The Front

Challenging Guatamala 's Labor Abuses

IF ANY COUNTRY IN THE HEMISPHERE were to be held up as a model of economic inequity and social injustice, Guatemala would surely fit the bill. Seventy percent of Guatemala's arable land is owned by 2 percent of the population. A substantial portion of the country's population does not own enough land to subsist without migrating to Guatemala's southern coast to pick cotton or cut sugar cane. These workers at Guatemala's fincas, or plantations, are forced to labor under unbearable conditions. Union organizing is met with layoffs, "disappearances" and death squad killings. It is common practice for land owners to spray fields with dangerous pesticides as they are being worked. And the average wage is only $1-2 a day, far below the $56 a week necessary to keep the average family of five just above the poverty level.
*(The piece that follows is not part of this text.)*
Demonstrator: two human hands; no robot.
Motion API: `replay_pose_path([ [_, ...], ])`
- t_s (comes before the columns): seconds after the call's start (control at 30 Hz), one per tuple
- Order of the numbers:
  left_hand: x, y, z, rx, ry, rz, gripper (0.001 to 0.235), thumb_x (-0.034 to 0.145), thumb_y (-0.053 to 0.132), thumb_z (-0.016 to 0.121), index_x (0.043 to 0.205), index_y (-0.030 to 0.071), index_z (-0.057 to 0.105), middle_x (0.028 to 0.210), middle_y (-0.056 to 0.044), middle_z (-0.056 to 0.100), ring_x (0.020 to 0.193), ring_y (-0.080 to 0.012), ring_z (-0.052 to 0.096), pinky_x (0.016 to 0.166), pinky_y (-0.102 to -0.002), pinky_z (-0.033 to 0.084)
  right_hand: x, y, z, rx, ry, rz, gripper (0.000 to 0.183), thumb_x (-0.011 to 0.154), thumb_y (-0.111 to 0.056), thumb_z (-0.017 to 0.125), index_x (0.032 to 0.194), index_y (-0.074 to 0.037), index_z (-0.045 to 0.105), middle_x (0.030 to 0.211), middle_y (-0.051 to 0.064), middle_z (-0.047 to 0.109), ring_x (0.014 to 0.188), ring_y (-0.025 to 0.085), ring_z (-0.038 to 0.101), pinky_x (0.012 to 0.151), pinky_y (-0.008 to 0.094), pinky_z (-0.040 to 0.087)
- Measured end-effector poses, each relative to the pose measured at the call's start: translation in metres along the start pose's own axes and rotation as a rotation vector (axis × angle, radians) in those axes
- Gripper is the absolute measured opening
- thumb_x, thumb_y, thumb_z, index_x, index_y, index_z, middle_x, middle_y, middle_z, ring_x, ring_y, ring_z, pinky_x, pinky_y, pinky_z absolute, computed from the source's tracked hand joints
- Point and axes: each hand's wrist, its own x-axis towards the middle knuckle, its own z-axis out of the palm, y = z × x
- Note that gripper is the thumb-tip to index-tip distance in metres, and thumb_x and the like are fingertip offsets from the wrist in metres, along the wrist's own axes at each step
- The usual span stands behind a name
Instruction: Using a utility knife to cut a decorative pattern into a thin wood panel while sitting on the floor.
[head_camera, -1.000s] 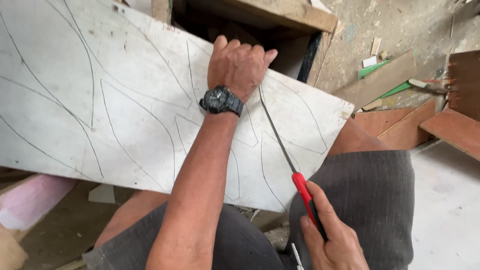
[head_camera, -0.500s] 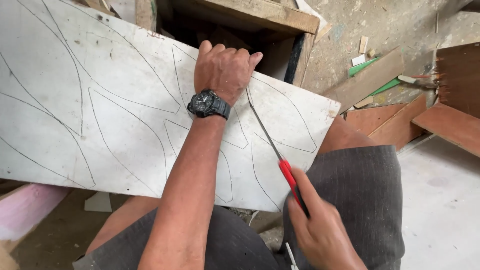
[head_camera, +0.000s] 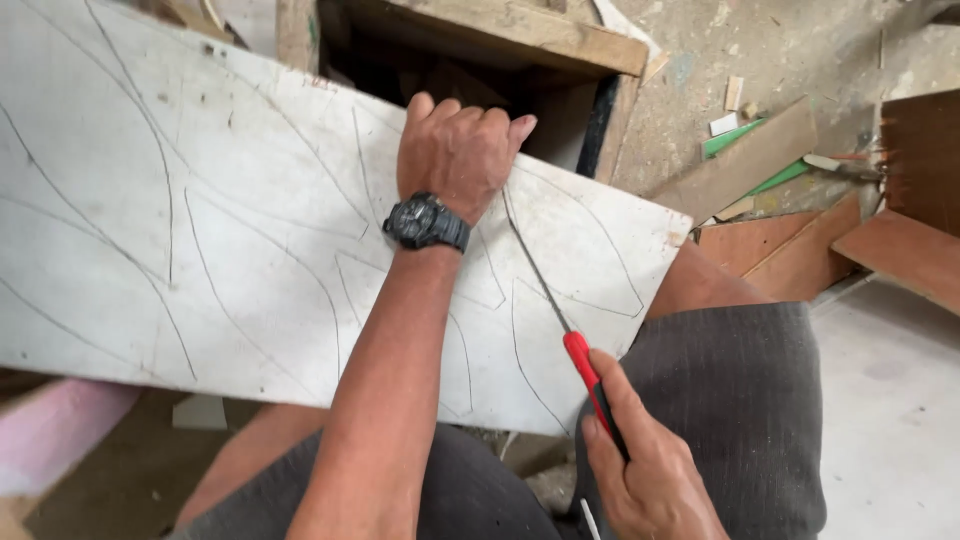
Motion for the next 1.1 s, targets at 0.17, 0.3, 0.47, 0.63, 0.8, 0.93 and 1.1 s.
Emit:
replay_pose_path([
  [0.17,-0.003,0.003,-0.006,-0.016,0.15,0.077,0.043,0.101,0.038,0.064,0.062,0.019,0.066,0.056,0.0,0.062,0.055,-0.0189,0.049,0.077,-0.036,0.04,0.031,-0.029,0.003,0.081,0.006,-0.08,0.062,0.09,-0.014,0.055,0.151,-0.018,0.047,0.087,0.011,0.077,0.059,0.02,0.063,0.055,0.038,0.051],
  [0.3,-0.005,0.003,-0.011,-0.02,0.009,-0.001,0.049,0.103,0.04,0.059,0.061,0.017,0.067,0.056,0.002,0.065,0.055,-0.0177,0.051,0.08,-0.035,0.04,0.034,-0.029,0.009,0.043,-0.005,-0.181,0.062,0.093,-0.014,0.053,0.154,-0.014,0.041,0.091,0.014,0.076,0.062,0.023,0.067,0.061,0.043,0.052],
  [0.47,-0.006,0.002,-0.005,-0.013,0.092,0.028,0.046,0.1,0.04,0.064,0.059,0.02,0.064,0.053,0.003,0.062,0.051,-0.0162,0.046,0.075,-0.034,0.041,0.03,-0.03,0.004,0.01,0.003,-0.128,0.062,0.094,-0.017,0.053,0.154,-0.014,0.042,0.084,0.012,0.075,0.059,0.022,0.063,0.057,0.041,0.051],
  [0.63,-0.004,-0.002,0.0,0.042,0.094,0.021,0.049,0.1,0.042,0.064,0.056,0.021,0.063,0.048,0.004,0.058,0.048,-0.0151,0.043,0.075,-0.035,0.041,0.038,-0.026,0.016,0.005,0.063,-0.222,0.06,0.094,-0.013,0.054,0.153,-0.009,0.043,0.083,0.012,0.075,0.057,0.021,0.064,0.055,0.041,0.051],
  [0.8,-0.003,0.001,0.0,0.041,0.086,0.025,0.049,0.1,0.043,0.065,0.057,0.021,0.064,0.048,0.003,0.059,0.049,-0.0158,0.043,0.076,-0.034,0.04,0.057,-0.056,0.009,0.014,0.007,-0.17,0.055,0.096,-0.015,0.05,0.151,-0.01,0.042,0.088,0.014,0.073,0.063,0.024,0.067,0.062,0.046,0.051],
  [0.93,-0.006,-0.002,0.002,0.009,0.12,0.006,0.047,0.099,0.04,0.065,0.057,0.019,0.064,0.049,0.002,0.059,0.05,-0.017,0.044,0.077,-0.034,0.04,0.034,-0.04,0.01,0.001,0.009,-0.121,0.059,0.093,-0.013,0.053,0.152,-0.014,0.043,0.083,0.012,0.074,0.06,0.024,0.065,0.058,0.043,0.049],
  [1.1,-0.005,0.002,0.002,0.02,0.11,0.026,0.051,0.099,0.042,0.068,0.054,0.02,0.061,0.046,0.003,0.056,0.048,-0.0154,0.041,0.075,-0.033,0.04,0.009,-0.017,-0.001,-0.043,0.003,0.022,0.061,0.094,-0.017,0.053,0.154,-0.019,0.041,0.092,0.009,0.082,0.061,0.02,0.071,0.061,0.041,0.053],
])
Most finca workers come from Guatemala's indigenous communities, which lose approximately 20 percent of their children to hunger or disease before the age of five.
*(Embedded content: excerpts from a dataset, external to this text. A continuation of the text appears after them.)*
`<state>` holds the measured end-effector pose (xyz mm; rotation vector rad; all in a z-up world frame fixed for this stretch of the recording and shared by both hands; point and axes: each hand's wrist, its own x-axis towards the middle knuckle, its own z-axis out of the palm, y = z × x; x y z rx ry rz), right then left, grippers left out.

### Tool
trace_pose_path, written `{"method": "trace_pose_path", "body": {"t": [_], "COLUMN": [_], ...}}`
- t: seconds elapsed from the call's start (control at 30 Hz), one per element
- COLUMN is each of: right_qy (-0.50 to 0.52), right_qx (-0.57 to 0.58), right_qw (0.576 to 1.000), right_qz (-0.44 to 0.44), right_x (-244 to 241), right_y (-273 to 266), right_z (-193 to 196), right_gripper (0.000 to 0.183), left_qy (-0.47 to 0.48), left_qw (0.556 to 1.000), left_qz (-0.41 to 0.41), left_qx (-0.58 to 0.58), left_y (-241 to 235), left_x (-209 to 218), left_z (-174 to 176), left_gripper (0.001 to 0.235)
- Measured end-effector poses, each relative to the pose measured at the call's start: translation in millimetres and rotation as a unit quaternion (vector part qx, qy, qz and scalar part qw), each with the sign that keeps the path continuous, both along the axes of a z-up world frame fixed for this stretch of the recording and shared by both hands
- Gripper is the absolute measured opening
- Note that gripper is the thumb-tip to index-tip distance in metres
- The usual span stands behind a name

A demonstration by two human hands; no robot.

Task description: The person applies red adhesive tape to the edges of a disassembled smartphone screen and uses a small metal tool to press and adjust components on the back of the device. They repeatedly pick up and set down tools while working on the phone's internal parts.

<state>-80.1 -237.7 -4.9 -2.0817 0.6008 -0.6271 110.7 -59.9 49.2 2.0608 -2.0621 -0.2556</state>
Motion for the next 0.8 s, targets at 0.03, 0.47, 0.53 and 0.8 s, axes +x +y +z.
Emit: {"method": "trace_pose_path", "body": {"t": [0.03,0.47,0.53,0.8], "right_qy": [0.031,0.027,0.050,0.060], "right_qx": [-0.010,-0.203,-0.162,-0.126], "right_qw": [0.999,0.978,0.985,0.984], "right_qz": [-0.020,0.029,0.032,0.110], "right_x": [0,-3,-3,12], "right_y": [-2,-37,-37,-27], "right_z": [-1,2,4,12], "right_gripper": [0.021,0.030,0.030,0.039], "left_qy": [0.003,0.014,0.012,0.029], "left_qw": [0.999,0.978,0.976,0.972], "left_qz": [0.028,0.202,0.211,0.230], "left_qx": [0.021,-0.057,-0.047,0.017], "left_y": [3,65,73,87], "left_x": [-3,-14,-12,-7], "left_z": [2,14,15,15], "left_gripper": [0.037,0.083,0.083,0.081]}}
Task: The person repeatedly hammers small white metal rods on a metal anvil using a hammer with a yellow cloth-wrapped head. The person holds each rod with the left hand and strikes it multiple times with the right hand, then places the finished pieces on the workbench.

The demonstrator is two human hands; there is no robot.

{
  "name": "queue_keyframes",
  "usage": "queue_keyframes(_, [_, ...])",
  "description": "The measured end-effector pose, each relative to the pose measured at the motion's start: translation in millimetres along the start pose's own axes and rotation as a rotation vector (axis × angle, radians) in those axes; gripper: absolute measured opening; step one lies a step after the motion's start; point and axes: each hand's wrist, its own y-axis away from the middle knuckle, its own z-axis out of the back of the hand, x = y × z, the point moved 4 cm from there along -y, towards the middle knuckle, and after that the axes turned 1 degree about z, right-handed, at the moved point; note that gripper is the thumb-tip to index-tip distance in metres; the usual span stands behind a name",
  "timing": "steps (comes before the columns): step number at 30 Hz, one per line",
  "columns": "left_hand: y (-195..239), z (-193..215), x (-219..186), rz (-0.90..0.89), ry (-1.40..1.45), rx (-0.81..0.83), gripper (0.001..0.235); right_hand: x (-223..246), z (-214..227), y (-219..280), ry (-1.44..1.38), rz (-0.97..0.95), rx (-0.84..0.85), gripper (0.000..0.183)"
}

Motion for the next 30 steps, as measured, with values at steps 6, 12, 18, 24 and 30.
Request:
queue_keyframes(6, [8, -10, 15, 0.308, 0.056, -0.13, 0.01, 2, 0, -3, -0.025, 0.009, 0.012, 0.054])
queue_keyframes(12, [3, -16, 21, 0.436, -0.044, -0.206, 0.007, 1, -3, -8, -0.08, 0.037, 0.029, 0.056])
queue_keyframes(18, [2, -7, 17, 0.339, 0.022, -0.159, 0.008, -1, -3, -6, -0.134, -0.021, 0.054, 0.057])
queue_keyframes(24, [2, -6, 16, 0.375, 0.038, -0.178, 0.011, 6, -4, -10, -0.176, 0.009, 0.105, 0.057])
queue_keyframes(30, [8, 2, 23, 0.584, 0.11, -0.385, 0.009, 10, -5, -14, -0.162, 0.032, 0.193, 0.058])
 While the U.S. government has long overlooked the country's labor rights abuses, international workers' rights advocates hope that the United States will finally sanction Guatemala for its record: in August 1992, the U.S. Trade Representative (USTR) placed the country's eligibility to receive U.S. trade benefits under the Generalized System of Preferences (GSP) under review, meaning that those benefits could soon be suspended. Established under the 1974 U.S. Trade and Tariff Act, the GSP program grants developing countries the right to export certain goods to the United States duty-free. Congress amended the Act in 1984 to require that countries receiving GSP benefits respect international labor standards - the right to association, the right to organize and bargain collectively, prohibition against compulsory labor, minimum wage for the employment of children and regulations governing minimum wages, hours of work and occupational safety and health.
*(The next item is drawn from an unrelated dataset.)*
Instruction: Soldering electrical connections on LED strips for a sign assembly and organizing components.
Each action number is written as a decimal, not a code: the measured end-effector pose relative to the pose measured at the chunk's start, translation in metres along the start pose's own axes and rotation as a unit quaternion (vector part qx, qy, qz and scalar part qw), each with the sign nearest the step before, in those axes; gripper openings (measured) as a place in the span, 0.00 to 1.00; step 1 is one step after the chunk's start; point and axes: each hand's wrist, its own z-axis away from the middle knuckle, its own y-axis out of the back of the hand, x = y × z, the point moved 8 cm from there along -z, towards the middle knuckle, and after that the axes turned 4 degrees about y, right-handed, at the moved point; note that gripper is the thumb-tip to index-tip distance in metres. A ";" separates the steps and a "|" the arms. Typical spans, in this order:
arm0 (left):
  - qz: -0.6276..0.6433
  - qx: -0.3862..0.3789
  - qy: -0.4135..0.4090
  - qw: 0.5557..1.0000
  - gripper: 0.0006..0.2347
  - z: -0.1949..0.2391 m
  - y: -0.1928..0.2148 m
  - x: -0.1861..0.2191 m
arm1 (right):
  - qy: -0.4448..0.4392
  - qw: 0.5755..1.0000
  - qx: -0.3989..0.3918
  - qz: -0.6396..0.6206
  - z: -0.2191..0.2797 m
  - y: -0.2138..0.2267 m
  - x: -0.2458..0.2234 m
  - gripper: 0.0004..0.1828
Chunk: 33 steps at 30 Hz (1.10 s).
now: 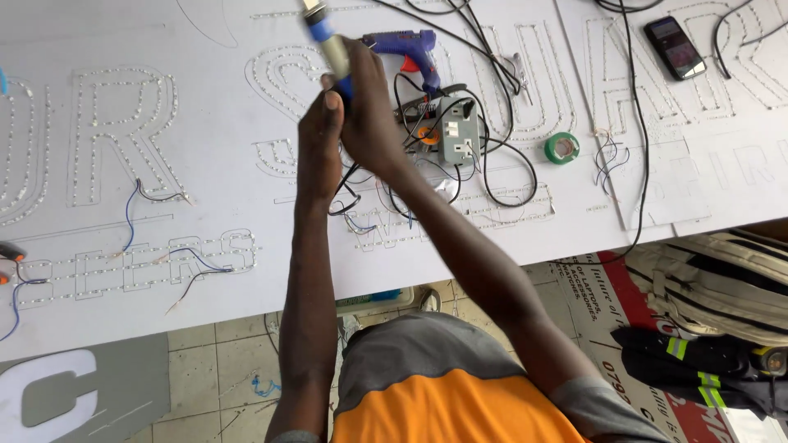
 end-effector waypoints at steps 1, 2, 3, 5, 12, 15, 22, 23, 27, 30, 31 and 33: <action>0.069 -0.004 0.028 0.997 0.21 -0.001 0.000 -0.002 | 0.009 0.990 0.012 0.139 0.005 -0.014 -0.007 0.26; 0.067 -0.005 0.025 0.997 0.21 -0.002 0.005 -0.016 | 0.011 0.990 0.014 0.138 0.018 -0.019 0.000 0.26; 0.077 0.051 0.061 0.994 0.12 -0.003 0.018 -0.036 | 0.010 0.987 -0.032 0.155 0.030 -0.031 0.008 0.29; 0.085 0.106 0.104 0.985 0.05 -0.003 0.040 -0.068 | 0.002 0.982 -0.079 0.169 0.052 -0.033 0.020 0.39; -0.037 0.071 0.027 0.996 0.20 -0.017 0.084 -0.036 | -0.153 0.946 0.104 0.265 0.145 0.112 0.146 0.47; -0.036 0.043 0.061 0.997 0.20 -0.019 0.074 -0.015 | -0.312 0.876 0.064 0.363 0.173 0.138 0.197 0.67; -0.004 0.016 0.088 0.996 0.17 -0.014 0.037 -0.005 | -0.424 0.882 0.203 -0.027 0.168 0.179 0.227 0.57; -0.005 0.019 0.088 0.996 0.17 -0.012 0.034 -0.003 | -0.424 0.883 0.200 -0.029 0.164 0.195 0.216 0.57; 0.110 0.006 0.091 0.990 0.18 -0.009 0.017 0.014 | -0.406 0.879 0.232 -0.096 0.138 0.260 0.181 0.51; 0.116 0.017 0.085 0.989 0.18 -0.006 -0.005 0.042 | -0.338 0.897 0.268 -0.100 0.124 0.330 0.162 0.46; 0.101 0.023 0.080 0.991 0.18 -0.005 -0.012 0.054 | -0.270 0.928 0.248 -0.067 0.112 0.353 0.151 0.45; 0.097 0.031 0.079 0.992 0.18 -0.006 -0.027 0.055 | -0.249 0.935 0.238 -0.083 0.102 0.386 0.120 0.50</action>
The United States is Guatemala's largest export market. In 1991, Guatemala exported approximately $900 million worth of goods to the United States; a substantial portion of those exports, $220 million, received preferential treatment under the GSP. According to Stephen Coats, executive director of the U.S./Guatemala Labor Education Project (U.S./GLEP), the decision to place Guatemala under review, or ultimately to suspend GSP benefits, is an important step in pressuring the government and private sector to respect labor rights: "U.S. companies are increasingly being held accountable for the working conditions in the factories and on the plantations from which they purchase goods for the U.S. market. ... If Guatemala fails to respect basic worker rights, it will increasingly find U.S. investment going elsewhere and will find ever-increasing efforts to deny Guatemala access to the U.S. market."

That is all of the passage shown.